Given the potential applications of real-world data sources in post-market surveillance and effectiveness analyses, there is a growing need for computable phenotypes that can be used across different datasets, including EHR data from various health systems [28]. The ability to share phenotypes across data sources allows for the creation of the large patient cohorts necessary for the identification of AEs. Health data networks that utilize common data models, such as the National Patient-Centered Research Network (PCORnet) and the Observational Medical Outcomes Partnership (OMOP), provide expanded opportunities to integrate EHR data from multiple sources and additional motivation to develop phenotypes that can be easily applied across data from different institutions that rely on structured data elements that are regularly captured at all partnering facilities [29, 30]. Notably, Boolean algorithms that rely on structured data elements are of particular interest because they are readily applicable to nearly all institutions and do not require the organization of unstructured data elements or the substantial computing power that is often necessary for machine learning-based approaches. Such Boolean algorithm-based phenotypes can be used to create scripts to automate capture of clinical events of interest for patient populations that receive care in a variety of settings, thereby enhancing post-market surveillance.

4.1 Strengths and Limitations

Our study has several strengths and limitations.
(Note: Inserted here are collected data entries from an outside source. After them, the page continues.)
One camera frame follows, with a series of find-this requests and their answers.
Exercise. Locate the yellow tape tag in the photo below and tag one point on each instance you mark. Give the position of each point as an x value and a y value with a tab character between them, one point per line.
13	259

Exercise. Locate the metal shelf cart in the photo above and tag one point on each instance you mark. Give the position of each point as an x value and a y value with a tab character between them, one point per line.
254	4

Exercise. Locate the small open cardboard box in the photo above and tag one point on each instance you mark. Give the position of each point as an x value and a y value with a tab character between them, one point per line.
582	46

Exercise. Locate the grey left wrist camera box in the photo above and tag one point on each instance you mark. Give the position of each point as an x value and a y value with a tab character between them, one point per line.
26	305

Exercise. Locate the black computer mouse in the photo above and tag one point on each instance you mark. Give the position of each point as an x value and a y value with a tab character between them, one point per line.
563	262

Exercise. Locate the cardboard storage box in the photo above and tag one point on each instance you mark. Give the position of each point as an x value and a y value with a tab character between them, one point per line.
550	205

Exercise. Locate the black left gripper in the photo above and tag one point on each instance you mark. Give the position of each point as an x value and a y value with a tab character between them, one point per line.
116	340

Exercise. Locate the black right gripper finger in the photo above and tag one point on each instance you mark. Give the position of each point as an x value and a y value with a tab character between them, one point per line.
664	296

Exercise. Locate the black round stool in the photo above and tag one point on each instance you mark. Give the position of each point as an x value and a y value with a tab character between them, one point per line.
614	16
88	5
A strength of the study is that it included a relatively large number of patients with detailed EHR data. Moreover, the study included patients receiving IVIG for a variety of indications in multiple inpatient and outpatient settings. The size and diversity of this cohort enhances the generalizability of the computable phenotypes to multiple patient populations. A limitation of this study is that it evaluated a limited number of AEs in individuals receiving a particular class of biologic product and at a single institution. Future studies will be required to evaluate the utility of these AE computable phenotypes associated with other therapies and across different sites with different coding and practice patterns. Moreover, given the limited size of the cohort and the nature of the analysis, we were only able to estimate the sensitivity of the phenotypes developed in this study. Future studies will need to evaluate phenotype sensitivity through chart review of patients who are negative for the phenotype of interest.

5 Conclusions

In conclusion, we evaluated methods for creating computable phenotypes for four AEs based ICD codes and on structured data elements from the EHRs. We observed that positive predictive value of acute AEs was enhanced by the inclusion of additional contextual information (i.e., vital signs, treatment administration); however, sensitivity was significantly reduced by the requirement for multiple data elements. Detection of distal AEs (i.e., thrombosis and hemolysis) using ICD codes was highly sensitive; however, specificity was markedly reduced due to the inclusion of these codes for patients who had a history of these AEs. Taken together, our results provide evidence for the utility of different structured data elements in deriving computable phenotypes for AEs. Such computable phenotypes can be used across different data sources for the detection of infusion-related AEs.